[Top][All Lists]

[Date Prev][Date Next][Thread Prev][Thread Next][Date Index][Thread Index]

Re: assertion fault. on loggin

From: Paul Edwards
Subject: Re: assertion fault. on loggin
Date: Sat, 13 Sep 2003 00:14:50 GMT

"Pierre" <address@hidden> wrote in message news:address@hidden
> >I was under the impression that this problem was intermittent?
> >If it is intermittent, then I need you to keep running it until it
> >coredumps.
> I run it more than twenty times before saying there is no more bug
> I also insert the code in my previous message and try with password in
> CVSROOT or password at the prompt (usually it changes the frequency of
> the bug).
> Enventually, if there is a fstat(4,&s) in the first call I can't
> reproduce the bug.

Ok, well that's the problem with intermittent bugs, you don't know
what it is that has *temporarily* suppressed the bug.  Maybe if you
try it with a different userid etc etc, it will come back to bite you.

Basically, if you use that as the workaround, expect to find a
problem again later, another day.  If you use the return (0), then
that won't actually "come back", it will either work, or it won't.
The extra fstat, although it is actually a better fix in the short
term, it has a good chance of causing you problems in the long

But it is up to you.  I have included a "neat" fix so that if you want
to use the extra fstat, to do a short term fix, then this should do the

If you instead want to delve further, to (hopefully) find the root cause,
then you will need to continue doing this.  It's not that difficult.
What I need you to do is first of all verify the code "works" (ie no
assertion failure), and then assuming that it does, what I need is for
this bit of code to be moved down until you find the lowest spot
where it still avoids the assertion error.

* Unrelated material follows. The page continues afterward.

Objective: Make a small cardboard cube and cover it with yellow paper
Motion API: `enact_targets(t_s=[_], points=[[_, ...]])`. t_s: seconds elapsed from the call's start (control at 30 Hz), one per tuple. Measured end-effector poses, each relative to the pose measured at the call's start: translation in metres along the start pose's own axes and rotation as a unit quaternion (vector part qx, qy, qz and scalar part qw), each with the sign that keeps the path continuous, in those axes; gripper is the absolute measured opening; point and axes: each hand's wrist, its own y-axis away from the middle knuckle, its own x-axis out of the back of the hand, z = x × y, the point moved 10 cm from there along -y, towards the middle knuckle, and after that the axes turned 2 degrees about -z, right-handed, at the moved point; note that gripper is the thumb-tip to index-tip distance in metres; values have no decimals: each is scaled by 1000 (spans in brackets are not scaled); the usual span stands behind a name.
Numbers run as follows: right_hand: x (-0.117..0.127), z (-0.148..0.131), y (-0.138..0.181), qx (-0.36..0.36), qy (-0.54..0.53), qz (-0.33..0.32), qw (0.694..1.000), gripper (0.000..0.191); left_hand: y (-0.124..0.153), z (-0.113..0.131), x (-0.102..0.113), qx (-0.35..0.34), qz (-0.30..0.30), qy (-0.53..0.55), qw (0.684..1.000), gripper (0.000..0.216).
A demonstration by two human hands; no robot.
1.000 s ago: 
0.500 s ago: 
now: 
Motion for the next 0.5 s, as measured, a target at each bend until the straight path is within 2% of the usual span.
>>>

+     if (ugly_hack != NULL)
+     {
+         printf("dummy fno %d prior to %d\n",
+                fileno(ugly_hack->fp),
+                fileno(bc->fp));
+         assert (fstat ( fileno (ugly_hack->fp), &s ) != -1);
+     }

If you don't know what I mean, don't worry about it, just apply
this patch and report the results, I'll give you a new patch for
the next test.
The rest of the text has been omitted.